Почему ты молчишь, Мег?
– У них никогда не будет такой дружбы, как у нас, – рассуждала она, когда мы еще были подростками. – Кого бы мы ни встретили, за кого бы ни вышли замуж, наша дружба – особенная.
Все стихло, на улице ни одной машины. Я удержалась. Не позвонила, не написала. Стиснула зубы, включила ноутбук и принялась печатать. Попробуем обрисовать ситуацию заголовками, как в желтой прессе. Люк часто использовал этот трюк.
«Девушка выбросила из окна рождественскую елку».
«Девушку охватила привычная отстраненность, будто ее уносило течением».
«Девушка думала, куда исчез ее старый друг лис».
Я не дам ему испортить Рождество. С таким нетерпением ждала праздника, хотелось навестить родных, отведать маминой стряпни, побыть немножко «тетей Алисой». Подростком я мечтала вырваться из этого пригородного болотца, а теперь меня непреодолимо тянет обратно, особенно когда нервы на пределе – домой, домой. В детскую спальню, где мы с Мег проводили долгие воскресные дни, полные ленивой неги; туда, где носились велосипеды и пахло барбекю, где кто-то неумело и фальшиво играл на флейте, где перед компьютерными экранами виднелись силуэты людей; где по вечерам на кухнях собирались семьи, а по утрам на крылечках и мокрых лужайках сидели окрестные коты, дожидаясь, пока их впустят в дом; и малышня, играющая под окнами, звала «Ма-а-ам!» настойчиво и нежно. Что теперь скажут мама с папой? Им нравится Люк. Но они не знают, какой он на самом деле: ленивый, нерешительный, по-мальчишески беззащитный и вспыльчивый. Ах да, новый пункт в этом списке – он патологически неспособен сохранять верность.

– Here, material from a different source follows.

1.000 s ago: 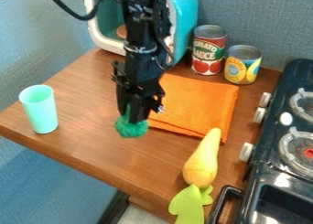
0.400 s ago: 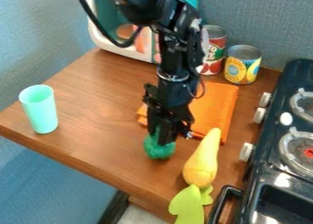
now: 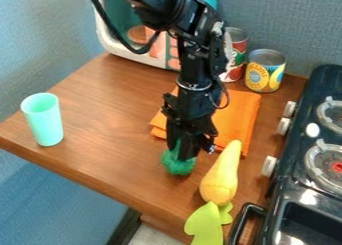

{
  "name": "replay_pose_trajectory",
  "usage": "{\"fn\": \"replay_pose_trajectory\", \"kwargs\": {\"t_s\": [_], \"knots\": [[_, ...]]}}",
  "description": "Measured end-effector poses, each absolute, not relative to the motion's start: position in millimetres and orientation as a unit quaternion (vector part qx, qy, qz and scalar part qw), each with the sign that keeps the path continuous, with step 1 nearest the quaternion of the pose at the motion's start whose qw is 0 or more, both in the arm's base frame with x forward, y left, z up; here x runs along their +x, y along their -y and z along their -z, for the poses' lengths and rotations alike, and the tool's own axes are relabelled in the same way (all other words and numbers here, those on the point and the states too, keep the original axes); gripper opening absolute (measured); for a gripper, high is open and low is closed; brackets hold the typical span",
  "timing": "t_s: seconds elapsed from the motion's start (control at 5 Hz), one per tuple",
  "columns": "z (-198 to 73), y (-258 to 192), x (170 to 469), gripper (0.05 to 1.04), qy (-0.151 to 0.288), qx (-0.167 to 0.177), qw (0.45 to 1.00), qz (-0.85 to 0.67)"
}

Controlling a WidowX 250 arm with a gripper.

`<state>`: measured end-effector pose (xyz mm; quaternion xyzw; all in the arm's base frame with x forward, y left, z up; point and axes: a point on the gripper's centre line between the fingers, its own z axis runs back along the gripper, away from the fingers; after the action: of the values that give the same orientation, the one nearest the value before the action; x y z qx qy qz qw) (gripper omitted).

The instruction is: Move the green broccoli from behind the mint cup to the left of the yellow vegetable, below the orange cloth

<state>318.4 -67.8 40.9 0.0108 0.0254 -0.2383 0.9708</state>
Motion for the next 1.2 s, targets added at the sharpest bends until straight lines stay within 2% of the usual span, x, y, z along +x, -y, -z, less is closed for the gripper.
{"fn": "replay_pose_trajectory", "kwargs": {"t_s": [0.2,0.4,0.6,0.8,1.0,1.2], "knots": [[-38.2,67.1,319.1,0.740,-0.027,0.014,0.972,0.234],[-32.3,66.9,312.0,0.997,-0.036,0.006,0.972,0.232],[-50.3,54.9,309.0,1.009,-0.010,-0.004,0.977,0.214],[-87.2,35.3,302.4,1.005,0.050,-0.025,0.978,0.203],[-112.5,4.7,298.7,1.005,0.085,-0.033,0.983,0.162],[-122.7,-34.3,293.3,1.005,0.088,0.002,0.990,0.110]]}}
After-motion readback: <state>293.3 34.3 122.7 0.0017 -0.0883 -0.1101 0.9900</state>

Алиса, какая же ты дурочка. Тебя так легко обвести вокруг пальца.
– Мразь! – крикнула я. Стоило на пару минут перестать печатать, как на экране появилась заставка: Люк в солнечных очках, снят с нижнего ракурса. Я вскипела от бешенства: и здесь он! Удалить.
Через некоторое время я перестала читать его сообщения. Прокручивала до самого конца и нажимала красный крестик.

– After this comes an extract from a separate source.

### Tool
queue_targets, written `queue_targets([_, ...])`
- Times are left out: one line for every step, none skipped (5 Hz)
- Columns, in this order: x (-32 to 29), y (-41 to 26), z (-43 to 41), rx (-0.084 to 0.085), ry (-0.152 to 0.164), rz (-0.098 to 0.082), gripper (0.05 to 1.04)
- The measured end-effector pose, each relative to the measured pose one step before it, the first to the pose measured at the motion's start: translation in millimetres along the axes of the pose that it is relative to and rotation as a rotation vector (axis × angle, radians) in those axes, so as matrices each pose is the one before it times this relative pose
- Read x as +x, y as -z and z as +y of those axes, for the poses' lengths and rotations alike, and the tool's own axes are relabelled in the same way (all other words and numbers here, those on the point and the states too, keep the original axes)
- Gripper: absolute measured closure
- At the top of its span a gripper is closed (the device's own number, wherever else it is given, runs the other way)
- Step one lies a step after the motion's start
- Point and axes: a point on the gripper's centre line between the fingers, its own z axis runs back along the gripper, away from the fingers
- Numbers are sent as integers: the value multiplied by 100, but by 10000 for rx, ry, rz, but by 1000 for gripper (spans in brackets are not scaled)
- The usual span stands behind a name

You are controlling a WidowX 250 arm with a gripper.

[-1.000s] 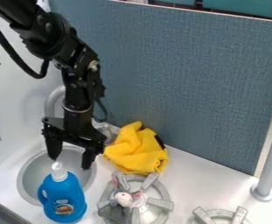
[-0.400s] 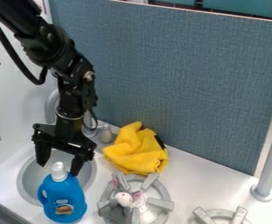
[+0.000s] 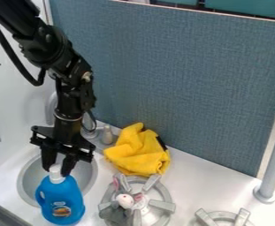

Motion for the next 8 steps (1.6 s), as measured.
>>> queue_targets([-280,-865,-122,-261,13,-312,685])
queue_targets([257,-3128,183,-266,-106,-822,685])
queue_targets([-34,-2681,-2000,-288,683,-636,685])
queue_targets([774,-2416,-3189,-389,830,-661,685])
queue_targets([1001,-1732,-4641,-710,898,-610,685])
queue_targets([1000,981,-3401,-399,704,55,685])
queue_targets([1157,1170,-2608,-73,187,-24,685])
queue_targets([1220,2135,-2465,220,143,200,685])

Неужели все закончилось? Полтора года. Греческий ресторанчик на Дин-стрит. Приятель его друга. Одна-единственная фраза от незнакомого человека, которого я вряд ли увижу снова.
Поклялась себе, что не буду ему звонить, не буду писать, не буду плакать и не позволю ЭТОМУ захватить меня снова.
Мне даже удалось выполнить первые два пункта.
Надо печатать дальше. Только подумайте, какая ирония – только что удалила все фотографии Люка и вот, пожалуйста, заполняю ноутбук мыслями о нем. Однако останавливаться сейчас никак нельзя, хотя руки кажутся тяжелыми и непослушными – бледные, бесформенные конечности.
Клише. Сплошные клише.
«Двадцатипятилетняя девушка ненавидит себя. Но Люка Эддисона она ненавидит больше».
На улице тихо, на дороге ни одной машины. Я не звоню ему. И не пишу.
Бью по клавишам неповоротливыми пальцами, и мои сумбурные отрывочные мысли превращаются в черные буквы на экране. Комната кружится, хотя я трезва. Что ж, напиться – это недолго.